Lors d’un briefing conjointement animé par le ministre de la Santé publique, Dr Samuel Roger Kamba, et le ministre de la Communication et des Médias, Patrick Muyaya, le numéro un de la Santé en RDC a exprimé sa vive inquiétude face à la montée des cas : plus de 35 000 ont été enregistrés depuis le début de l’année, dont 2 085 à Kinshasa, la capitale.
« Il s’agit d’une urgence sanitaire. Nous devons adopter des comportements responsables pour freiner la maladie », a déclaré le Dr Kamba.
Il a rappelé les principaux gestes de prévention : lavage régulier des mains avec du savon, consommation d’eau bouillie ou traitée, respect strict de l’hygiène alimentaire, et recours immédiat aux structures de santé dès l’apparition des premiers symptômes tels que la diarrhée ou les vomissements.
Un traitement gratuit disponible sur tout le territoire
Le ministre a tenu à rassurer la population : « Le traitement du choléra est gratuit dans toutes les zones de santé du pays. Nous avons récemment réceptionné 20 tonnes de kits médicaux, et d’autres sont attendus. Aucun patient ne sera abandonné. »

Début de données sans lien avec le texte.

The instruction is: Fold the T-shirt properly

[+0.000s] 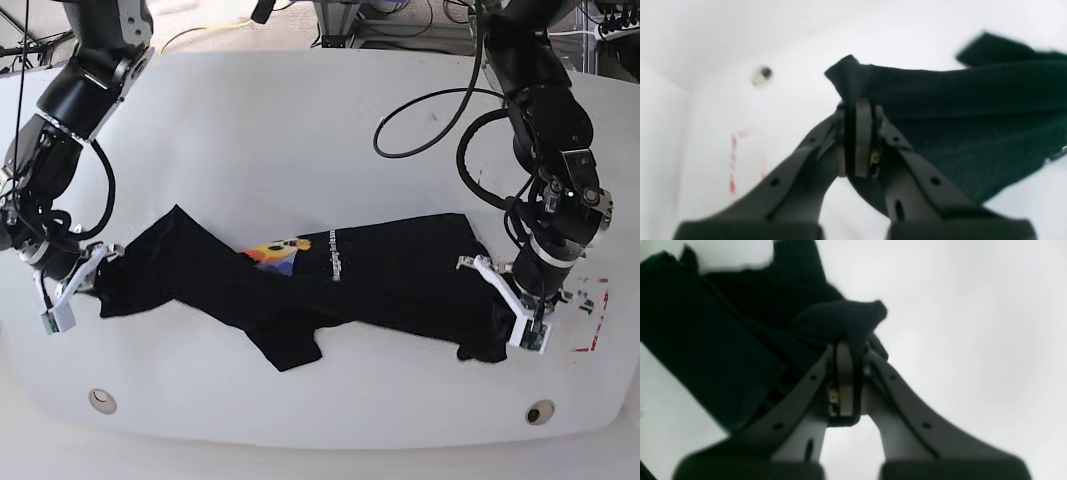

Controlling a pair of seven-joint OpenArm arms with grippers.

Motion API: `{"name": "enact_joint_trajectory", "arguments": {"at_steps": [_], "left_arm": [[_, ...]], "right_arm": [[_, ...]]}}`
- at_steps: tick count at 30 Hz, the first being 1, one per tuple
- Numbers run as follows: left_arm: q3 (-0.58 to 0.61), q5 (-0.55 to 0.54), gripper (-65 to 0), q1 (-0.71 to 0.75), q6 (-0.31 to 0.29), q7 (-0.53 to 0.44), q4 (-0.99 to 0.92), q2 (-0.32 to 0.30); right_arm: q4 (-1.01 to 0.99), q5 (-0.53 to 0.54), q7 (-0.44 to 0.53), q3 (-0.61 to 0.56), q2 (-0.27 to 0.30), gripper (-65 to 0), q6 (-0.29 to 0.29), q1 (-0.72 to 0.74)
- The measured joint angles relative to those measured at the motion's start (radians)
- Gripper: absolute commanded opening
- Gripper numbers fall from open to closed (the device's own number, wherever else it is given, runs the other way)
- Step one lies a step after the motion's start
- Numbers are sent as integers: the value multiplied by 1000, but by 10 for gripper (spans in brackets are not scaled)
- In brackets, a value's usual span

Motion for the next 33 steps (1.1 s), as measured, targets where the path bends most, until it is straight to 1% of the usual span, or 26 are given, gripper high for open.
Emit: {"name": "enact_joint_trajectory", "arguments": {"at_steps": [2, 6, 9, 13, 16, 19, 20, 23, 26, 30, 33], "left_arm": [[2, -7, -650, -55, 4, 2, 0, 0], [2, -13, -650, -169, 57, 58, -1, -1], [2, -20, -650, -276, 71, 77, -1, -7], [11, 17, -650, -409, 64, 82, 1, -54], [11, 25, -650, -503, 64, 85, -3, -71], [23, 11, -650, -565, 63, 69, -2, -126], [40, 10, -650, -575, 64, 63, -2, -153], [84, -6, -650, -559, 59, 52, -5, -196], [93, 3, -650, -473, 62, 51, -2, -194], [95, 9, -650, -351, 58, 84, -5, -192], [95, 15, -650, -275, 63, 70, 19, -192]], "right_arm": [[-39, -2, 2, -31, 27, -650, 0, 84], [-120, 3, 4, -106, 89, -650, -2, 242], [-179, 12, 0, -171, 128, -650, -1, 373], [-207, 29, 13, -294, 184, -650, 0, 542], [-226, 51, 23, -384, 217, -650, 2, 652], [-226, 74, 35, -438, 246, -650, 3, 724], [-226, 82, 35, -446, 258, -650, 3, 740], [-225, 89, 42, -447, 281, -650, 3, 747], [-224, 98, 35, -446, 283, -650, 4, 698], [-226, 167, 18, -398, 277, -650, 4, 539], [-195, 204, 12, -319, 263, -650, 3, 381]]}}
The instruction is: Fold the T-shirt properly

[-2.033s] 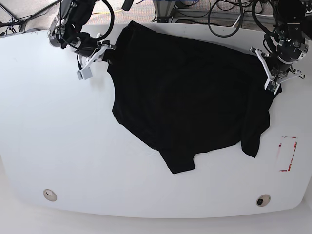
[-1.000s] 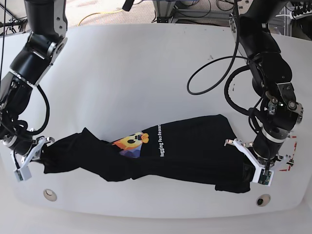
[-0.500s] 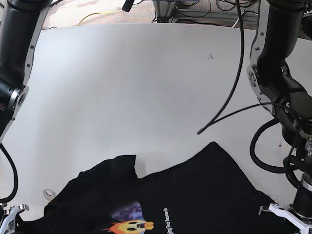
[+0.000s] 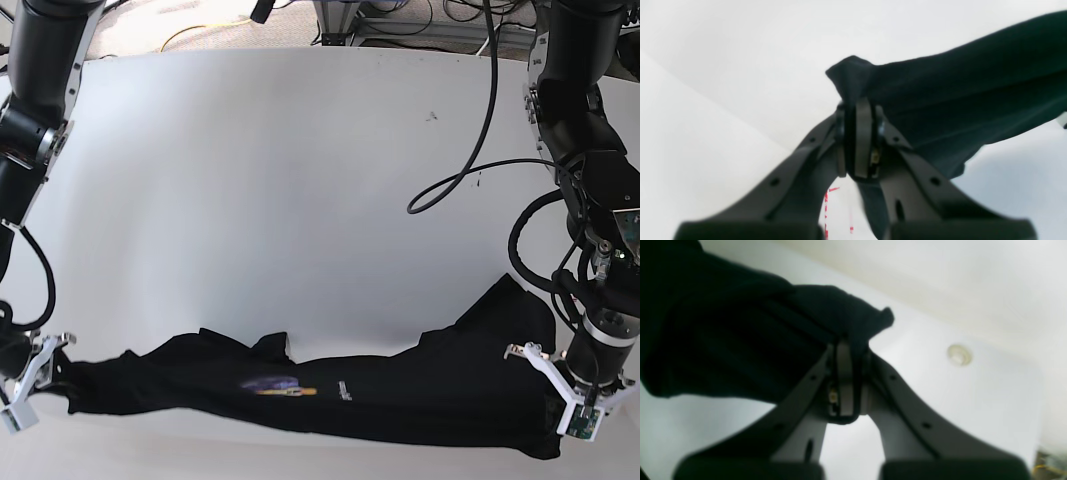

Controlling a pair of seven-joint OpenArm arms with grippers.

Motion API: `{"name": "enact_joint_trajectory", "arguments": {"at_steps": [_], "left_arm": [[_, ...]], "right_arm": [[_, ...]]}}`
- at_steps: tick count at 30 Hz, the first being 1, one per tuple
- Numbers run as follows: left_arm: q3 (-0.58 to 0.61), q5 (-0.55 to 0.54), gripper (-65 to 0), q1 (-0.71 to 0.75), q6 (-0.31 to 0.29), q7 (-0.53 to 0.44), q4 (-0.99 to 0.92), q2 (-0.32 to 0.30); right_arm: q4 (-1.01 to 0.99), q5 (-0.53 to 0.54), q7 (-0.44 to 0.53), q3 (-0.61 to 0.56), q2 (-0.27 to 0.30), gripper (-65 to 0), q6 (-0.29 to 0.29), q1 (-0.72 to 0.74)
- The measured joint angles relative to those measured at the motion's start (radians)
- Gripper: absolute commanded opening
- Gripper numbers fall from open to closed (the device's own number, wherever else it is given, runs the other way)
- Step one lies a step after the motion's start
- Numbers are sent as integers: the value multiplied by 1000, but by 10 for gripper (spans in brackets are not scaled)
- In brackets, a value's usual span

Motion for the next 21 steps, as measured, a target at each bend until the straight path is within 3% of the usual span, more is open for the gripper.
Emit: {"name": "enact_joint_trajectory", "arguments": {"at_steps": [12, 21], "left_arm": [[-43, 6, -650, 427, 2, 2, 19, -4], [-107, 19, -650, 688, -67, -4, 17, 33]], "right_arm": [[192, 10, -10, 244, -145, -650, -1, -567], [236, 12, 14, 310, -199, -650, 0, -794]]}}
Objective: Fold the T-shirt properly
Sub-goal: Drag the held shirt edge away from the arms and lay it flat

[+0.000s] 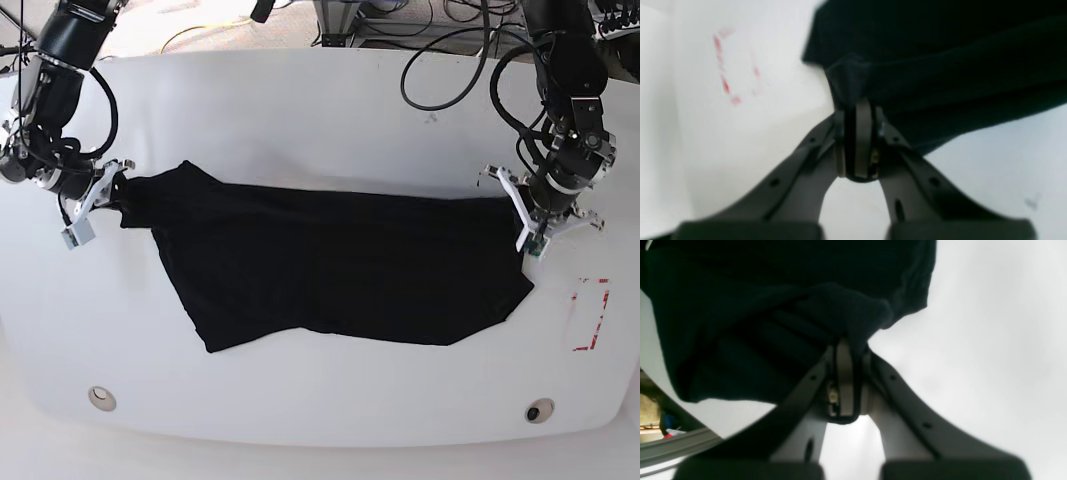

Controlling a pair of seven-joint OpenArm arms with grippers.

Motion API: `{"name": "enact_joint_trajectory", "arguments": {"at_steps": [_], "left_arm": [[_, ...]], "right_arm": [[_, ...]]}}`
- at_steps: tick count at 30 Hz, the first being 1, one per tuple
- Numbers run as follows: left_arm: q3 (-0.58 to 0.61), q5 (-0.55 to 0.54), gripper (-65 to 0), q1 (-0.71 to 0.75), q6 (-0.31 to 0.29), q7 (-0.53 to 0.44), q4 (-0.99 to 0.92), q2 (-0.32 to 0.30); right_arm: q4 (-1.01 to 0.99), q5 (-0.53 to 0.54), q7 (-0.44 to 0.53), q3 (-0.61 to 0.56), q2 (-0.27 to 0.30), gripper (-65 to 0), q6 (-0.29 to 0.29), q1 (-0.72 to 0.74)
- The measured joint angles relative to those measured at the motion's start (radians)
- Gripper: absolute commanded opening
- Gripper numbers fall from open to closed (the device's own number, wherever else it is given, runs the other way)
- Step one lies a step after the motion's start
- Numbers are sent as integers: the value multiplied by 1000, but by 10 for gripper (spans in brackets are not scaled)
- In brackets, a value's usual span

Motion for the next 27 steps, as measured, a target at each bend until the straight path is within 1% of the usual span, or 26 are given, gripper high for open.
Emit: {"name": "enact_joint_trajectory", "arguments": {"at_steps": [2, 7, 11, 14, 18, 19, 21, 23, 25, 27], "left_arm": [[-8, -16, -650, 54, -20, 1, -1, 9], [-17, -18, -650, 145, -19, -6, -3, 14], [-23, -14, -650, 215, -18, -11, -3, 8], [-23, -16, -650, 223, -19, 0, -3, 13], [-24, -3, -650, 215, -17, -11, -3, 10], [-24, -3, -650, 220, -16, -11, -3, 8], [-24, -3, -650, 229, -16, -9, -3, 6], [-24, -3, -650, 232, -16, 0, -3, 6], [-24, -2, -650, 230, -16, 1, -3, 6], [-24, 10, -650, 227, -15, 1, -3, 6]], "right_arm": [[1, -5, -10, 23, -5, -650, 0, -44], [-5, -20, -17, 37, -14, -650, -2, -125], [0, -2, -2, 35, -15, -650, -1, -185], [-3, -9, -11, 35, -17, -650, -1, -216], [-5, -19, -6, 34, -39, -650, -1, -230], [-4, -19, -5, 34, -44, -637, -2, -236], [-4, -15, -2, 34, -48, -588, -1, -248], [-4, -16, -5, 34, -48, -515, -1, -260], [-4, -31, -8, 34, -47, -425, -1, -267], [-4, -31, -8, 39, -47, -308, -2, -270]]}}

Il a également insisté sur l’importance d’agir rapidement : « 80 % des décès liés au choléra surviennent en communauté, car les malades tardent à consulter. Ce retard est fatal. Il ne faut pas s’automédiquer. Rendez-vous immédiatement dans un centre de santé dès les premiers signes. »
Appel à la vigilance citoyenne
Le gouvernement appelle la population à faire preuve d’une vigilance accrue, à respecter scrupuleusement les mesures d’hygiène, à ne pas céder à la panique, mais à agir avec responsabilité. Des campagnes de sensibilisation seront intensifiées dans les jours à venir pour limiter la progression de l’épidémie.
« Le choléra peut être vaincu si chacun joue son rôle. Ensemble, nous pouvons sauver des vies », a conclu le ministre de la Santé.